Introduction: Tobacco smoking exerts a harmful effect on the periodontal tissues manifested by periodontal pockets, attachment loss, and periodontal bone loss. Various factors contribute to the deleterious periodontal effects of smoking, including alteration of both microbial and host response factors. Moreover, smoking may exert effects throughout the cytokine network. Aims: The aim of this study was to evaluate the influence of smoking on periodontal biomarkers possibly related to the development of periodontitis including inflammatory mediators and pro-inflammatory cytokines in saliva. Materials and Methods: A total of sixty subjects aged 30–55 years were included in the study and divided into three groups: systemically and periodontally healthy individuals (Group 1), subjects with pocket probing depth (PPD) ≥5 mm and clinical attachment loss (CAL) of ≥2 mm (Group 2), and a subjects smoking (≥10 cigarettes a day) with periodontal parameters of Group 2 (Group 3). Periodontal parameters of PPD, CAL, gingival index (GI), and plaque index were measured using standard indices and criteria. Three milliliters of unstimulated saliva was taken, and salivary tumor necrosis factor-alpha (TNF-α) and matrix metalloproteinase-8 (MMP-8) were determined using ELISA technique. Results: The mean GI was lowest for Group 3, but the mean probing depth of Group 3 (4.93 ± 0.41) was highest. The mean TNF-α level of Group 3 was significantly different and higher as compared to Group 1 and Group 2 (24.32 ± 8.32 ng/ml vs. 6.43 ± 2.65 ng/ml, q = 16.14; P< 0.001). Similarly, the mean MMP-8 level of Group 3 (461.71 ± 58.01 ng/ml) was significantly different (P < 0.001) and higher as compared to Group 1 (192.96 ± 134.89 ng/ml) and Group 2 (347.83 ± 206.72 ng/ml). Both markers showed positive and significant correlation with their periodontal status. Conclusion: Our study clearly indicates a profound effect of smoking on salivary markers of periodontal disease (TNF-α and MMP-8) in chronic periodontitis subjects in comparison to healthy controls.

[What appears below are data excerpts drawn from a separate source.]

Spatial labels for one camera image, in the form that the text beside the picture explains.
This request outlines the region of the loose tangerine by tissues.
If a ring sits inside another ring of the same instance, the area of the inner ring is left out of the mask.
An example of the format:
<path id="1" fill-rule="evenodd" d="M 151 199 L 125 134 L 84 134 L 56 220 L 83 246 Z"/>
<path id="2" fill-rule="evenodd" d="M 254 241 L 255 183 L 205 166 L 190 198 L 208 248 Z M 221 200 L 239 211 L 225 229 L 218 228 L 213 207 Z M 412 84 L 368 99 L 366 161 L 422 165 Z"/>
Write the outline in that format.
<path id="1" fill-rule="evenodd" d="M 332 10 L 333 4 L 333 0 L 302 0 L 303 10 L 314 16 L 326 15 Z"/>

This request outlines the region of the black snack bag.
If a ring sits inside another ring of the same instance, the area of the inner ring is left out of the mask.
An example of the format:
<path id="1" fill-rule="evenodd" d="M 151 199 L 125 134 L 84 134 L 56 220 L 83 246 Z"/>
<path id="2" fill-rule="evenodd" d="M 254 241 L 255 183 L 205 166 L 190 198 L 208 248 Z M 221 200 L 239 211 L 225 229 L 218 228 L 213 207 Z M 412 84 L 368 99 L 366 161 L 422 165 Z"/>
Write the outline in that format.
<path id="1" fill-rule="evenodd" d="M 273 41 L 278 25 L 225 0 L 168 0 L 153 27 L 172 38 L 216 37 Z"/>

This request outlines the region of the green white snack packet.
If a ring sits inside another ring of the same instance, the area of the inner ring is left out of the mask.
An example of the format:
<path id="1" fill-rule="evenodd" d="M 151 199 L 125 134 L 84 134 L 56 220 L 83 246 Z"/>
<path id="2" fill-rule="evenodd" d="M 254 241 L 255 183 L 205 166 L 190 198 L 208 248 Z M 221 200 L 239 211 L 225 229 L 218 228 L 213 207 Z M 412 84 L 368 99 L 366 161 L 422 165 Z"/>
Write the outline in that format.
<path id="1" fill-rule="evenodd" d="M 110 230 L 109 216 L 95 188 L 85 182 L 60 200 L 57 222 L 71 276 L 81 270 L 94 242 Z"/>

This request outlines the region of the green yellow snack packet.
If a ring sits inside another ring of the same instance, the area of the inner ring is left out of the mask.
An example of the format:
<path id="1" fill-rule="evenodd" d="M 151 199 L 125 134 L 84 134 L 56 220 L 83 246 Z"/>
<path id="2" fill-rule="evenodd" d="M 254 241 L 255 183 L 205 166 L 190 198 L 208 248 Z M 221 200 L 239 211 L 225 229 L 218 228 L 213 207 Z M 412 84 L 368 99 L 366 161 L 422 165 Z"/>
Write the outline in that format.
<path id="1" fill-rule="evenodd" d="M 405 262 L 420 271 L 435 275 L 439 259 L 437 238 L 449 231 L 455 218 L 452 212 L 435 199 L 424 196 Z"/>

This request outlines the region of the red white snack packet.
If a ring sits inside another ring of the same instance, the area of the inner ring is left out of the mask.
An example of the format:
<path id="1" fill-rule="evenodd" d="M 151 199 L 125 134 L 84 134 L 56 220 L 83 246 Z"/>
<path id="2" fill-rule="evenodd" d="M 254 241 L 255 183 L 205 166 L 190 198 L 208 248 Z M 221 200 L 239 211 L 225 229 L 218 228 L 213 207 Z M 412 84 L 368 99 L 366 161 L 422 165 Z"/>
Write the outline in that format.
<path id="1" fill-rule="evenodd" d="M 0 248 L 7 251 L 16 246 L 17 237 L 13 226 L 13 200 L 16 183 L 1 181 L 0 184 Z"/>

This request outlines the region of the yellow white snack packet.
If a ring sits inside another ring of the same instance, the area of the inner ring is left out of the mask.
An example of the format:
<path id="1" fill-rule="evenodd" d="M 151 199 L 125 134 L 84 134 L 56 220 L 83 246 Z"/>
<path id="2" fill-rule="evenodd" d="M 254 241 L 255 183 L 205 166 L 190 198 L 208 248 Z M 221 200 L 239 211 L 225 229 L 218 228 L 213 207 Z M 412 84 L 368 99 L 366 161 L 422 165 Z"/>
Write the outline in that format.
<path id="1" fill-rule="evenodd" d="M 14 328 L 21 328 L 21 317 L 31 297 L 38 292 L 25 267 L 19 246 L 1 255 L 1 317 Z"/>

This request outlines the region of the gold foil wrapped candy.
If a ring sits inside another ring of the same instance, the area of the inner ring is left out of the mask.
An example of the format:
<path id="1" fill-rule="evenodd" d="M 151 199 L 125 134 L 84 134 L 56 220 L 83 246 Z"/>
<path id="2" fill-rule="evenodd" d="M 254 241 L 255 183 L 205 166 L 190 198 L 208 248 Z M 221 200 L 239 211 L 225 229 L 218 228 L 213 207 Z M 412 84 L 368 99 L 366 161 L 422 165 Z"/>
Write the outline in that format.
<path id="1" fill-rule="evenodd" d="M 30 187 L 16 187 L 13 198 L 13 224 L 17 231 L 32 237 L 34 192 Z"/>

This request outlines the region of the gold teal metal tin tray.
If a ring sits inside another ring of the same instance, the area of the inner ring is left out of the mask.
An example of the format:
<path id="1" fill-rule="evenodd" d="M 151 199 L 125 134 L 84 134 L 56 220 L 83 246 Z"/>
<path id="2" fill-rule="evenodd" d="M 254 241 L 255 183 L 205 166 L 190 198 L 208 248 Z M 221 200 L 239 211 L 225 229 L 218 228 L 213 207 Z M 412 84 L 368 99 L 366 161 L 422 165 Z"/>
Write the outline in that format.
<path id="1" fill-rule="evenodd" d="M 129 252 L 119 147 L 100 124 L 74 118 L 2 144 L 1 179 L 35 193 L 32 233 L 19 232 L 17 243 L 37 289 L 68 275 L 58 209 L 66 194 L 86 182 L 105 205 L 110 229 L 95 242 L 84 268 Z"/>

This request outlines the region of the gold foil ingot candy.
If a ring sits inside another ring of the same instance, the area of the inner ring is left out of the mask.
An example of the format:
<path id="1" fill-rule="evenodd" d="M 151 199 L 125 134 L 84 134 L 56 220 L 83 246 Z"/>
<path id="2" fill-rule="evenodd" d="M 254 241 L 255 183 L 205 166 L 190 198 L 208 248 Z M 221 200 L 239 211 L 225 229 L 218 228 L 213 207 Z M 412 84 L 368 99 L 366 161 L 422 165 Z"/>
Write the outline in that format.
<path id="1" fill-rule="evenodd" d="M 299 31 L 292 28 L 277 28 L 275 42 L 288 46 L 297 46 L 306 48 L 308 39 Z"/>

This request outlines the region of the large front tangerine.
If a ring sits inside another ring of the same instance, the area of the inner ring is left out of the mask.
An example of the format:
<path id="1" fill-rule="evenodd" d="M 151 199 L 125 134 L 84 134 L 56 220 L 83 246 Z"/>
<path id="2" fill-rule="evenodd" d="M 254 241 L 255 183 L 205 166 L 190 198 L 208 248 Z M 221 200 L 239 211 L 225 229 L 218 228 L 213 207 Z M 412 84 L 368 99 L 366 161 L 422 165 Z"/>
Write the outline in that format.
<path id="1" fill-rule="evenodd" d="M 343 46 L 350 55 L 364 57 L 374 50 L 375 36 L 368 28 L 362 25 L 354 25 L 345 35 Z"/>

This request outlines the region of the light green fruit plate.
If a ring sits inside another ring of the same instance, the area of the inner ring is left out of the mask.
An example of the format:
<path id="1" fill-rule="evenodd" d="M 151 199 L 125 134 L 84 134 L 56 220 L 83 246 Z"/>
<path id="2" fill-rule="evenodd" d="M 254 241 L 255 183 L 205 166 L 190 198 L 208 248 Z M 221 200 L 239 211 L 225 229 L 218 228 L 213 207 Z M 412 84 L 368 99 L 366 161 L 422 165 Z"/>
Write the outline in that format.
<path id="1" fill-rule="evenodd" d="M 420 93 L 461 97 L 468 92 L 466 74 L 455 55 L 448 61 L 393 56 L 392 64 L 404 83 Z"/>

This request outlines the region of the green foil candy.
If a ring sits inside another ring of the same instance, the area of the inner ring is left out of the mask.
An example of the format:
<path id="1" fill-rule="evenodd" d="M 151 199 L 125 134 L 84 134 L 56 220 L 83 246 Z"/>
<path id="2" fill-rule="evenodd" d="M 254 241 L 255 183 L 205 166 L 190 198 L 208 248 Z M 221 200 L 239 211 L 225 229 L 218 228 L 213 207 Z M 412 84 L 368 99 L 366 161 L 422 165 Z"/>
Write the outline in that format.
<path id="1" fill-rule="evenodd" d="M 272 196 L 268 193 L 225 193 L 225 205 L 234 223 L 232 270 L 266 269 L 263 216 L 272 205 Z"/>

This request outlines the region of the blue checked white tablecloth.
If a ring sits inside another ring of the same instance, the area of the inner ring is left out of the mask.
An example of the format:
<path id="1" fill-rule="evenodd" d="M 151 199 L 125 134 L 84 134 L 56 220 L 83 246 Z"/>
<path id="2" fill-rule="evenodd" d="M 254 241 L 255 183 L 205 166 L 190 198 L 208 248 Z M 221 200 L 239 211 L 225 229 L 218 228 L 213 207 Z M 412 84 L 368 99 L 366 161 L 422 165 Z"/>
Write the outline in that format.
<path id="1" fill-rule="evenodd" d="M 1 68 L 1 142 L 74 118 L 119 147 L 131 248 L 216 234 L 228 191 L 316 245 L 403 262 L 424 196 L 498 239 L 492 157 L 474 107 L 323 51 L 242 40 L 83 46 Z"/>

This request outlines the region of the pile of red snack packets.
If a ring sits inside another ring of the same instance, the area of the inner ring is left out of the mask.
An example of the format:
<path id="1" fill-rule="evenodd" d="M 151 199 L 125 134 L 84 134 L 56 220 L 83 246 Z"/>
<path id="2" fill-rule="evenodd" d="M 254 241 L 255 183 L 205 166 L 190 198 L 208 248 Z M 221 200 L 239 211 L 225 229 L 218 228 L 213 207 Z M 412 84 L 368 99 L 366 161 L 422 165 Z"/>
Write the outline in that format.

Keywords: Biomarker, chronic periodontitis, matrix metalloproteinase-8, smoking, tumor necrosis factor-alpha


How to cite this article:
Gupta ND, Agrawal N, Gupta N, Khan S, Singh P. Effect of smoking on potential salivary markers of periodontal disease: A clinical and biochemical study. J Indian Assoc Public Health Dent 2016;14:377-82

How to cite this URL:
Gupta ND, Agrawal N, Gupta N, Khan S, Singh P. Effect of smoking on potential salivary markers of periodontal disease: A clinical and biochemical study. J Indian Assoc Public Health Dent [serial online] 2016 [cited 2024 Mar 28];14:377-82. Available from: https://journals.lww.com/aphd/pages/default.aspx/text.asp?2016/14/4/377/195846


  Introduction Top


Periodontitis is an inflammatory disease of the periodontium which is characterized by a progressive destruction of the tissues supporting the tooth.[1] It starts with a microbial infection, followed by a host-mediated destruction of periodontal tissues caused by hyperactivity of leukocytes and generation of cytokines, eicosanoids, and matrix metalloproteinases (MMPs).[2],[3],[4] Inflammatory mediators that are released from cells in the inflamed periodontium during periodontitis include interleukin-1b (IL-1b), IL-6, IL-8, and tumor necrosis factor-alpha (TNF-a).[5] Cytokines such as IL-1b and tumor necrosis factor-α induce and enhance the production of prostaglandin E2 (PGE2) and MMPs. These molecules mediate destruction of the extracellular matrix of gingiva and periodontal ligament as well as resorption of alveolar bone.[6]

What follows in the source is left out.